On the gallery’s center wall are Mandelbaum’s haunting portraits of Nazi party members. Here, portraits of Ernst Röhm, the early ally of Adolf Hitler and leader of the Nazi’s paramilitary wing, and Joseph Goebbels, the Nazi Minister of Propaganda, sit side by side. They come across as part devil, part human. Röhm’s bust sits atop a fiery pit of red, blue, and black scribbles and marks, with his name etched into the paper. Goebbels is more subdued: a few lines conjure a seated body, focusing all attention on the detailed face. Sketched in profile, we see a man with heavily shaded and closed eyes and a receding hairline, his mouth agape. 

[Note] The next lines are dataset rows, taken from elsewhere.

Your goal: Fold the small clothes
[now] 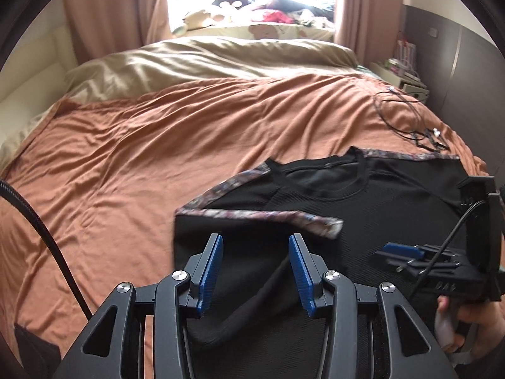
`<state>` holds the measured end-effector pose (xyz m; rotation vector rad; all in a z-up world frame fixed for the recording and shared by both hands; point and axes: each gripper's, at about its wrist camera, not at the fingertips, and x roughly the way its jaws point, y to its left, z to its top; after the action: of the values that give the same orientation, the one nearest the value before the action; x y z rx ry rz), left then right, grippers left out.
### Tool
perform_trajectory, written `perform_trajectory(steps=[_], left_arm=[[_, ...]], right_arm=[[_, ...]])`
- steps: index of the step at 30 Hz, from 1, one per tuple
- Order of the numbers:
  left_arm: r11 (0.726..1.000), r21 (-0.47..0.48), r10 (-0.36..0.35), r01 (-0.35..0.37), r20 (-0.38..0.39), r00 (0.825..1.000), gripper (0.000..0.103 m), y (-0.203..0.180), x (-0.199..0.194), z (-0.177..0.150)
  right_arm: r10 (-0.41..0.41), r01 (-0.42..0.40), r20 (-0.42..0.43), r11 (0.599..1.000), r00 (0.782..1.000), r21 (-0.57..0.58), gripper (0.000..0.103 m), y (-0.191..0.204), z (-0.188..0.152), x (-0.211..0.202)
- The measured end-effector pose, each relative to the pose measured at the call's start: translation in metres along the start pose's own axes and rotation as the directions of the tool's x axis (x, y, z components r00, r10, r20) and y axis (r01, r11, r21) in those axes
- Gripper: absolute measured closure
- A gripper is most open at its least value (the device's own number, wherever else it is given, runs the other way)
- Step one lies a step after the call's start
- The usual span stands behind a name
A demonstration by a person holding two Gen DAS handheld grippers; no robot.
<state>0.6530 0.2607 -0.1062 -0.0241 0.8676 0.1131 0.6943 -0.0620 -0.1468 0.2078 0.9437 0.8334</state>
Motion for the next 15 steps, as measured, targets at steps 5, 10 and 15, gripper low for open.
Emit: perform_trajectory(steps=[5, 10, 15], left_arm=[[0.996, -0.076, 0.035, -0.039, -0.044, 0.998, 0.057, 0.042, 0.012, -0.021], [0.991, -0.107, 0.065, -0.074, -0.079, 0.995, 0.057, 0.073, 0.025, -0.041], [0.990, -0.127, 0.054, -0.069, -0.117, 0.992, 0.058, 0.094, 0.046, -0.061]], right_arm=[[0.012, -0.012, -0.013, 1.000, 1.000, 0.004, 0.049, 0.002, 0.001, 0.017], [-0.056, 0.054, -0.032, 0.995, 0.998, -0.082, 0.049, 0.017, 0.007, 0.039], [-0.141, 0.136, -0.035, 0.984, 0.989, -0.113, 0.049, 0.023, 0.023, 0.061]])
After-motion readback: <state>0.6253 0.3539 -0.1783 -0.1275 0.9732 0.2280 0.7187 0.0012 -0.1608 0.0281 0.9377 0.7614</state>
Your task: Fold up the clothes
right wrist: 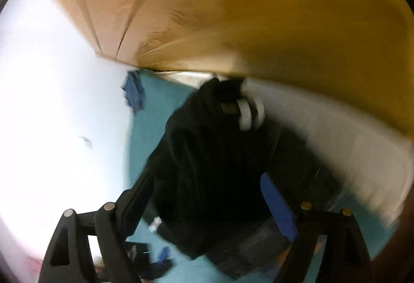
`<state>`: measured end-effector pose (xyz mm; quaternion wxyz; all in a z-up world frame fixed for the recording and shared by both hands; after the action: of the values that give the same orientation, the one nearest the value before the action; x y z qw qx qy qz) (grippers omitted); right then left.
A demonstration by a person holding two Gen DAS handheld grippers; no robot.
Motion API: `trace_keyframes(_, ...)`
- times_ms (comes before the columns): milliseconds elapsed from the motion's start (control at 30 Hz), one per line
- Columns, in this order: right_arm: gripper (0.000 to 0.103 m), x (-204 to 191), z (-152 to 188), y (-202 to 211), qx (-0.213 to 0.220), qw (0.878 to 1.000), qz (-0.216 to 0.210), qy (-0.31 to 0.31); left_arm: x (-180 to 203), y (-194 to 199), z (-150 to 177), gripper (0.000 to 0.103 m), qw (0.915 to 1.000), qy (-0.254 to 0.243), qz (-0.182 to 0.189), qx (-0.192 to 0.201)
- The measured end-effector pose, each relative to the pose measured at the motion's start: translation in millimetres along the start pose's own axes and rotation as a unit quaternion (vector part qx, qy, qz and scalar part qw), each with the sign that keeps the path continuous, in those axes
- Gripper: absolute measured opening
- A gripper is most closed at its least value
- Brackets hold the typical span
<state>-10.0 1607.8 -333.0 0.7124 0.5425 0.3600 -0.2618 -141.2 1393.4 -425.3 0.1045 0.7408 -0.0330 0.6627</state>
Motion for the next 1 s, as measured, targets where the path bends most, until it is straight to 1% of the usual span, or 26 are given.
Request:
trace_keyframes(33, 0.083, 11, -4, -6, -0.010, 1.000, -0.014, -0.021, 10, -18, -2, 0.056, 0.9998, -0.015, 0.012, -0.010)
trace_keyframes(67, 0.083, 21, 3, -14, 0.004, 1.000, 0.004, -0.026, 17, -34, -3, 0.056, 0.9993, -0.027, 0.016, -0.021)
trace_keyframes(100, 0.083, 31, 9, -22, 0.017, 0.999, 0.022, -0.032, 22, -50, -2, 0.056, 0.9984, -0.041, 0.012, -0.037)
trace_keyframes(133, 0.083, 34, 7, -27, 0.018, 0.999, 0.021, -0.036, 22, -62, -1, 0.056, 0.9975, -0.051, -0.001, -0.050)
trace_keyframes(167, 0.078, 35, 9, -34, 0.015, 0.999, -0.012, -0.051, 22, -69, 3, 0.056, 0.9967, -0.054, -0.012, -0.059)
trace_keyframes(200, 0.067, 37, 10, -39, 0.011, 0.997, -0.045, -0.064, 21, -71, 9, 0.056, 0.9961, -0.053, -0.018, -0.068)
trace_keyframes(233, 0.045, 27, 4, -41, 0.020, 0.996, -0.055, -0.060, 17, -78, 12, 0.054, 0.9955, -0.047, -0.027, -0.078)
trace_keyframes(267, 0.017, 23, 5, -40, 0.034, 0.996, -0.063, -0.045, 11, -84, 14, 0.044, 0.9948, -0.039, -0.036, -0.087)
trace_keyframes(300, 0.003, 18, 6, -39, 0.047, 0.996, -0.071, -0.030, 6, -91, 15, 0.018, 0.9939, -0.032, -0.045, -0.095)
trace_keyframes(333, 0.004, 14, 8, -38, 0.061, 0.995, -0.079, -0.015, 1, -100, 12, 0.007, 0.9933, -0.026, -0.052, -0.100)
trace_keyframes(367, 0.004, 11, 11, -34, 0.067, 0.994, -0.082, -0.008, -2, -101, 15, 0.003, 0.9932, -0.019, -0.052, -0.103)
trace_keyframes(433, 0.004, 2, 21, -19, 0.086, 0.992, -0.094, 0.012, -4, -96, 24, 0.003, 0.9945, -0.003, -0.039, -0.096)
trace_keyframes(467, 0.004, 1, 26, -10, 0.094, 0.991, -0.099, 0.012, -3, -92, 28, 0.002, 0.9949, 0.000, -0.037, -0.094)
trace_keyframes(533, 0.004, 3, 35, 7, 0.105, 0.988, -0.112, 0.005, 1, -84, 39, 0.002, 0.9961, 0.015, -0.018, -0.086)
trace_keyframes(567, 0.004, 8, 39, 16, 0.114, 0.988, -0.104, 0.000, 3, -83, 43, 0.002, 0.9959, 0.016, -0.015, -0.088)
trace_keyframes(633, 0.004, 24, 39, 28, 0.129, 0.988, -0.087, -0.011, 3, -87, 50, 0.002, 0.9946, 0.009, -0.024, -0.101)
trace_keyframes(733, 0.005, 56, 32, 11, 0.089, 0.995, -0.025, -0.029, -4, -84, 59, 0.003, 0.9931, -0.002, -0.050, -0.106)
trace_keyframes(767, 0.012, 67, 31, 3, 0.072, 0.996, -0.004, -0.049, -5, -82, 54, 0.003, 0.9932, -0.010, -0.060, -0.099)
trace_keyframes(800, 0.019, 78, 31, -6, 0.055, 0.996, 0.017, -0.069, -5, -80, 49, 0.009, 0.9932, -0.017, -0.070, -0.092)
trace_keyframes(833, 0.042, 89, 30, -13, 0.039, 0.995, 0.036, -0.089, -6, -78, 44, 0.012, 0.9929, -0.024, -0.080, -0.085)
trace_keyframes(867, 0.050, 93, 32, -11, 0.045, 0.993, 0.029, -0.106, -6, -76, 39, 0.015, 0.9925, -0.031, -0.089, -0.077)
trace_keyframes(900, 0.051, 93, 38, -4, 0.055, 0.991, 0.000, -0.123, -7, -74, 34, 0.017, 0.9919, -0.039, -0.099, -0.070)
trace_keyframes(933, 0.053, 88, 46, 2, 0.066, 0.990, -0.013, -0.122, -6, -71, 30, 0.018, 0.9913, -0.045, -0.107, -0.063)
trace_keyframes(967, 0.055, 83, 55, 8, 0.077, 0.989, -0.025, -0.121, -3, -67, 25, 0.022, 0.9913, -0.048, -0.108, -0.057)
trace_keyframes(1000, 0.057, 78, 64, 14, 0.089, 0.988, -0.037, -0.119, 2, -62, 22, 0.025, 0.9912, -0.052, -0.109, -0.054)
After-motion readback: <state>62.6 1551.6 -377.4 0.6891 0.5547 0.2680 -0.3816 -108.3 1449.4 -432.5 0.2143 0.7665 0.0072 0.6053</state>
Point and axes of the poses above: each gripper's, at about its wrist camera, not at the fingertips, and y roughly against the way its jaws point, x to its right, z to its underside, the point moved 5 cm from there along -y, roughly the way its jaws point, and after that the axes turned 15 degrees about -y, right-handed, at the moved point
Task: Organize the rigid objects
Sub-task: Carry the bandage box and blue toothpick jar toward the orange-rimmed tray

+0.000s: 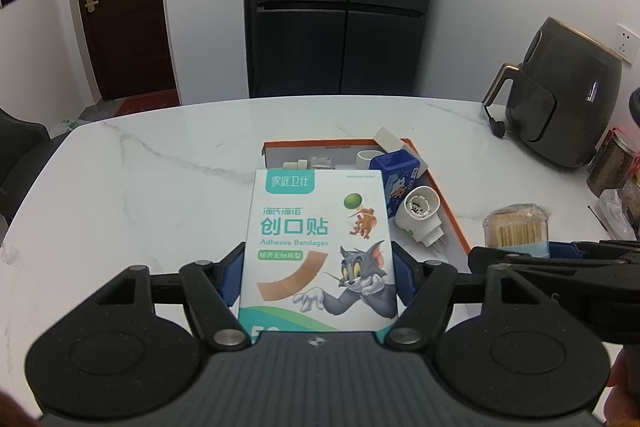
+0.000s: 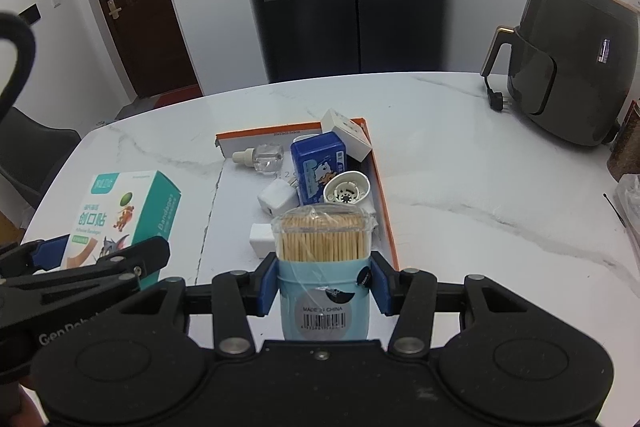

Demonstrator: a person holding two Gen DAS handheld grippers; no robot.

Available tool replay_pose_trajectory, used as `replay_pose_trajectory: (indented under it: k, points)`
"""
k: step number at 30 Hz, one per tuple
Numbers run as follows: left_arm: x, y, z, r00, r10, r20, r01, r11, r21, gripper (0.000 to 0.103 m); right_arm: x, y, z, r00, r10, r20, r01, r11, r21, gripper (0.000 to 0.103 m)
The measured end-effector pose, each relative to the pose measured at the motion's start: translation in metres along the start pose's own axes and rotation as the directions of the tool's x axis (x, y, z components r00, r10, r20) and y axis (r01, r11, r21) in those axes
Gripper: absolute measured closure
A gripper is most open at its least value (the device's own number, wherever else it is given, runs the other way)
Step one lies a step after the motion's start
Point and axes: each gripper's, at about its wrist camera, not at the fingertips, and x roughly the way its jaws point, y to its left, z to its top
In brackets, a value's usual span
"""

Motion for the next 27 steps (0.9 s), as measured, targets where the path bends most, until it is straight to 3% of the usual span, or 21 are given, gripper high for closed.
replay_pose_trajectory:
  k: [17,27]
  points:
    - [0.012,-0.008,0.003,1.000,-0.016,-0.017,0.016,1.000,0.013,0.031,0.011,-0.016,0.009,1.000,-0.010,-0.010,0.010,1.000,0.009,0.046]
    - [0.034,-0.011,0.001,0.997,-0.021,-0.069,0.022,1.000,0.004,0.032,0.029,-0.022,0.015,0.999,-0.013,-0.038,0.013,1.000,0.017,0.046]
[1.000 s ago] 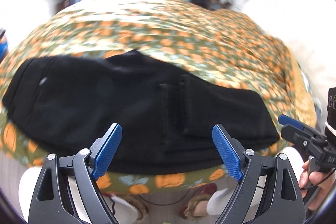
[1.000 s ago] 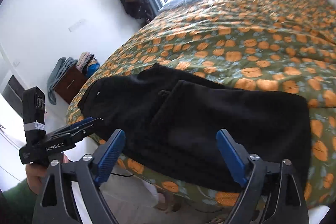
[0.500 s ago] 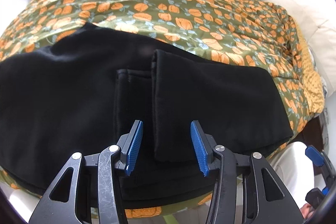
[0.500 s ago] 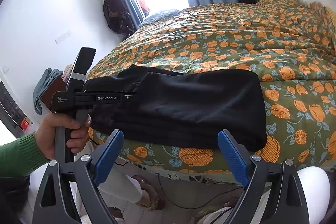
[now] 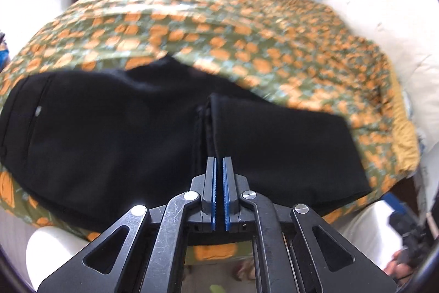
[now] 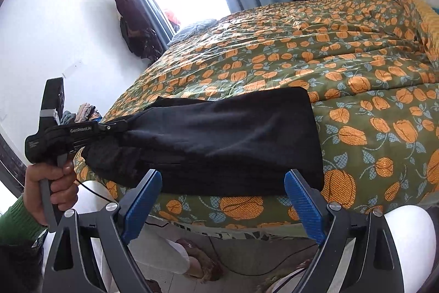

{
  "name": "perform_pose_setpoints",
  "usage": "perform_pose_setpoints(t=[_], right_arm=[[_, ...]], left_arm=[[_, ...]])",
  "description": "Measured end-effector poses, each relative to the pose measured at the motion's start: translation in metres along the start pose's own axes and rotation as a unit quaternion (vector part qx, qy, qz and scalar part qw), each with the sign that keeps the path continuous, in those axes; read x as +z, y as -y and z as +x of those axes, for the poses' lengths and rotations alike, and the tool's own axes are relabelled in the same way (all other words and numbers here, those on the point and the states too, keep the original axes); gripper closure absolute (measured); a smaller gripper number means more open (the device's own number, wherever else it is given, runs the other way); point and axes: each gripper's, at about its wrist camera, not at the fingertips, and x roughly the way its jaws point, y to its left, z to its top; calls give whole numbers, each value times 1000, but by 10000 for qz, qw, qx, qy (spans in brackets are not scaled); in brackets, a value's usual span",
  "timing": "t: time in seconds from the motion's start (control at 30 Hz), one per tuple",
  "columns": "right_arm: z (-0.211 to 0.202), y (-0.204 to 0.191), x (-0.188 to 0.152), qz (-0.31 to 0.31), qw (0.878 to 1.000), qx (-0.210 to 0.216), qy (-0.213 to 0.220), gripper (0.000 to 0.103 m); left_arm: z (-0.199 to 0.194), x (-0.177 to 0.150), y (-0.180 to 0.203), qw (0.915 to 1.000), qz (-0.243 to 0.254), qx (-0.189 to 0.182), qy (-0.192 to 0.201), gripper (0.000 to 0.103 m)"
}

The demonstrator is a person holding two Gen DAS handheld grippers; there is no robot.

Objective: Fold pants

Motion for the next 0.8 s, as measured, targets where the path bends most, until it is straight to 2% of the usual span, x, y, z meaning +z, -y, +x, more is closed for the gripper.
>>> perform_pose_setpoints(t=[0.1,0.23,0.33,0.37,0.43,0.5,0.6,0.67,0.73,0.77,0.8], right_arm=[[5,0,0,47,10000,43,-62,12],[7,-7,-2,-162,9998,42,-126,12],[8,-8,-4,-224,9996,18,-174,12],[9,-7,-5,-192,9996,16,-196,12],[10,-4,-5,-110,9997,17,-218,12],[12,-2,-5,-38,9997,30,-221,12],[13,-3,-4,-39,9997,41,-251,12],[14,-6,-5,-108,9996,46,-274,12],[14,-8,-5,-173,9994,48,-286,12],[13,-8,-6,-189,9994,46,-288,12],[13,-8,-6,-194,9994,39,-289,12]], left_arm=[[23,-12,-11,9987,-41,453,-241,103],[15,-19,-26,9980,-318,462,-286,103],[9,-15,-32,9974,-605,248,-294,99],[8,-14,-33,9975,-635,144,-266,88],[4,-7,-28,9982,-560,-119,-195,49],[6,0,-18,9989,-358,-234,-176,41],[24,6,-7,9982,-141,-271,-515,42],[38,8,-2,9972,-75,-111,-729,48],[47,7,5,9959,-15,-77,-898,67],[47,6,10,9963,72,6,-851,70],[46,5,15,9967,198,83,-789,86]])
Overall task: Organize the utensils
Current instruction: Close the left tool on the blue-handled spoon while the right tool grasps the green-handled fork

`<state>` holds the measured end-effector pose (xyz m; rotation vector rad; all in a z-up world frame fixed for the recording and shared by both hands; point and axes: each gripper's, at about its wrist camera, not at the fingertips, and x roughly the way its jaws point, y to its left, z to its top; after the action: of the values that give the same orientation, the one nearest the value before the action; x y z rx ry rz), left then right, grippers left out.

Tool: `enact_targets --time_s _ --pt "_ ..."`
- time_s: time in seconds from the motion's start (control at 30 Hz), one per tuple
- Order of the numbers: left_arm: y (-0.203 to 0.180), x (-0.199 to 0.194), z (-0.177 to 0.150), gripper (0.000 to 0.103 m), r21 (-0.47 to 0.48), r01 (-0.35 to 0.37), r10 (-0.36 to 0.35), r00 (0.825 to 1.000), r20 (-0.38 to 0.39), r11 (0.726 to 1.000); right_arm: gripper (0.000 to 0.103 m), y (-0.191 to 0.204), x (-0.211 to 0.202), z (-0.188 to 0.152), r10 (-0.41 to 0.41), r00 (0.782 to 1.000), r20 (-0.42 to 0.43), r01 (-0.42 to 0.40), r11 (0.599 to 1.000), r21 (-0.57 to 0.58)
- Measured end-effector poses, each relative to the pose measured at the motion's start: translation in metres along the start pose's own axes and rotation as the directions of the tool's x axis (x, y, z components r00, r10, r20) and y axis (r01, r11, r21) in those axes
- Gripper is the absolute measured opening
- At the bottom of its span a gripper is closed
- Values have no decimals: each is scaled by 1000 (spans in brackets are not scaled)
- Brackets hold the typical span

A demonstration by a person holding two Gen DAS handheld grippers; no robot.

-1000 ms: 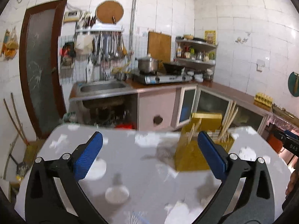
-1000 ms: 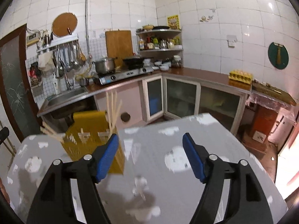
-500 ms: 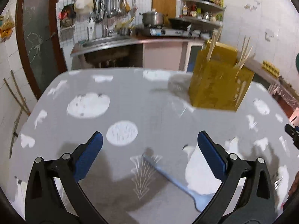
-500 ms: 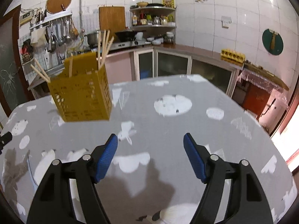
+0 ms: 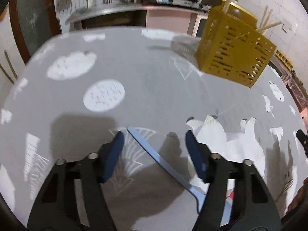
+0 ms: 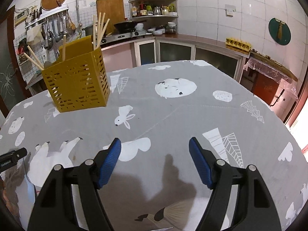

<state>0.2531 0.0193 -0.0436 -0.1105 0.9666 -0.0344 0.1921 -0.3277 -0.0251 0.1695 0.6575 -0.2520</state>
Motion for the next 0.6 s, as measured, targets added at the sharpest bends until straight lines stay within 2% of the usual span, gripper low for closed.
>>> enact_targets --time_s 0.13,0.37,0.6 --pt "-4 5 -1 53 19 -22 23 1000 -10 1000 72 -1 -3 -3 -22 1000 -17 22 1000 0" --pt "-3 8 3 25 62 -23 24 1000 -13 998 72 -4 -17 -21 -95 994 -61 96 995 13" --pt "0 7 5 17 118 24 -22 1000 -18 993 72 -7 -45 -43 -173 980 -97 178 983 39"
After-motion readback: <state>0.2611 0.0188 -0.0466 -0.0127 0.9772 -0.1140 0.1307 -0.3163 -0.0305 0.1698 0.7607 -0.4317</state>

These works are juxtaposed with a drawing of Mandelbaum’s father, Arié Mandelbaum, from 1982. Mandelbaum portrays his father’s likeness in graphite, with collage and text elements scattered throughout the composition. In the center is an arresting phrase in Yiddish, which translates to “Kiss my ass.” Nestled within the text is a caricature of a Jew, with a large nose and wolfish grin, alongside a pornographic image with a Nazi soldier’s head collaged onto it. 

Anyone who speaks Hebrew, Yiddish, German, or French could easily spend hours trying to decipher the mess of language that litters the side of this work and many others in the exhibition, such as portraits of painters and poets that Mandelbaum admired, alongside Brussels underworld figures of sex workers, thugs, and pimps. The works include comments like “kosher” in Hebrew, “fucking Jew” in German, and “bitch” and “bastard Jew” in French. The artist’s use of language conveys an emotional combination of outrage, hopelessness, revenge, and humor, all rolled into one.

Mandelbaum confronted the worst parts of humankind in his art, and in doing so, endeavored to overcome his internal struggles. In a journal entry that sums up his practice, he wrote, “On my pages, the 20th century vomits out its murders. I have a disgust for what I’ve done, and also a respect.”

Stéphane Mandelbaum, “Self-portrait” (c. 1980), graphite on paper, 30 3/8 x 18 7/8 inches; DNA Collection (photo by Philippe Migeat © Stéphane Mandelbaum Estate)

Stéphane Mandelbaum continues at The Drawing Center (35 Wooster Street, Soho, Manhattan) through February 18. The exhibition was organized by Drawing Center Executive Director Laura Hoptman, in collaboration with Susanne Pfeffer, Director of the Museum für Moderne Kunst, Frankfurt.